Sorry. I use HN as my 'smart things' filter - if I wanted 'for Dummies' I'd be on Reddit (and I have tons of stupid shit questions, and I ask them elsewhere). It makes me irrationally angry for some reason. Like, THIS is now the level of achievement that requires a blog post - and it gets to the front page!? The 'everybody gets a trophy!' level shit is here to stay. I have to do some serious thinking about why this pisses me off so much. Everybody is now a hacker, hackers are now at the level of blog posts over table lookups. I guess I'm angry over the dilution, commercialization and sanitation of the whole thing. Like the pool is now so shallow and full of piss, what the fuck happened? Everybody is a maker, a hacker, a tech-tropeneur, but subversive, active, hard-working, horizon seeking is largely gone. People want to reinvent the wheel in Javascript for the distributed machine learning {buzzword} cloud with great UI, blog about it, and cash out. It isn't about enlightenment anymore - personal or otherwise, unless it's dropping out to "find yourself" making artisinal bread and birdhouses.
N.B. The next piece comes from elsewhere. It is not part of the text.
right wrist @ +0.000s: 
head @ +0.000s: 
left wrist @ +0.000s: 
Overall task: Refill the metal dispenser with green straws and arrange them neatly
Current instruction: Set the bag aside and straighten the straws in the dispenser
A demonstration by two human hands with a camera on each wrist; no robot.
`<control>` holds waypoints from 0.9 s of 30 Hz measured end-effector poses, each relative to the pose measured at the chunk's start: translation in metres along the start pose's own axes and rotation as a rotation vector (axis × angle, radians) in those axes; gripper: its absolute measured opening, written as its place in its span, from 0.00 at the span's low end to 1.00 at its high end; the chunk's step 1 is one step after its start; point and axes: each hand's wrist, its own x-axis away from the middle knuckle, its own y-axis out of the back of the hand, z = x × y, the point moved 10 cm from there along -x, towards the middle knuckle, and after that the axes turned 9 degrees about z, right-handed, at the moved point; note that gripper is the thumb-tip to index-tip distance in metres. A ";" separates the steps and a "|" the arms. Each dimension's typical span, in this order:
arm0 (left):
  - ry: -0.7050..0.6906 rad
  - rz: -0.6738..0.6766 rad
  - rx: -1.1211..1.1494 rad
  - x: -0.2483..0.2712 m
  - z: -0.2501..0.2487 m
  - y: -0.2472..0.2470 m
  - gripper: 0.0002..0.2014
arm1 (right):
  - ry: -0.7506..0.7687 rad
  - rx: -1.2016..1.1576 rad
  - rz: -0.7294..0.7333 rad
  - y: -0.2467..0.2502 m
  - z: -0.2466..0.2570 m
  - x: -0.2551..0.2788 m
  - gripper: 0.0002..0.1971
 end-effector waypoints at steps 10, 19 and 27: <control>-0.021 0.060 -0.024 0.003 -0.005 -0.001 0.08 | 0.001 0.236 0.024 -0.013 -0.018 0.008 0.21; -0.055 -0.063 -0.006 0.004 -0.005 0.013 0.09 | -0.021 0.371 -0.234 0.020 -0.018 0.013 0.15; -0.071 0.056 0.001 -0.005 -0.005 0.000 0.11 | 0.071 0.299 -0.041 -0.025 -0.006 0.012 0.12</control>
How did we get so lost? Maybe it's an existential crisis. Sorry again. Table lookups are great. Go team.


I'd agree, wholeheartedly.

However, it's Friday. Take a nice deep breath. Relax.

Be happy that at least they are investigating the code and trying to find solutions (no matter how 'obvious' they may be) instead of just replacing it with another open-source library from somewhere else that happens to be faster in this case.

Everyone has to learn through their own experience, and I'm always happy when people realise how things can be better - even if it doesn't happen nearly enough these days.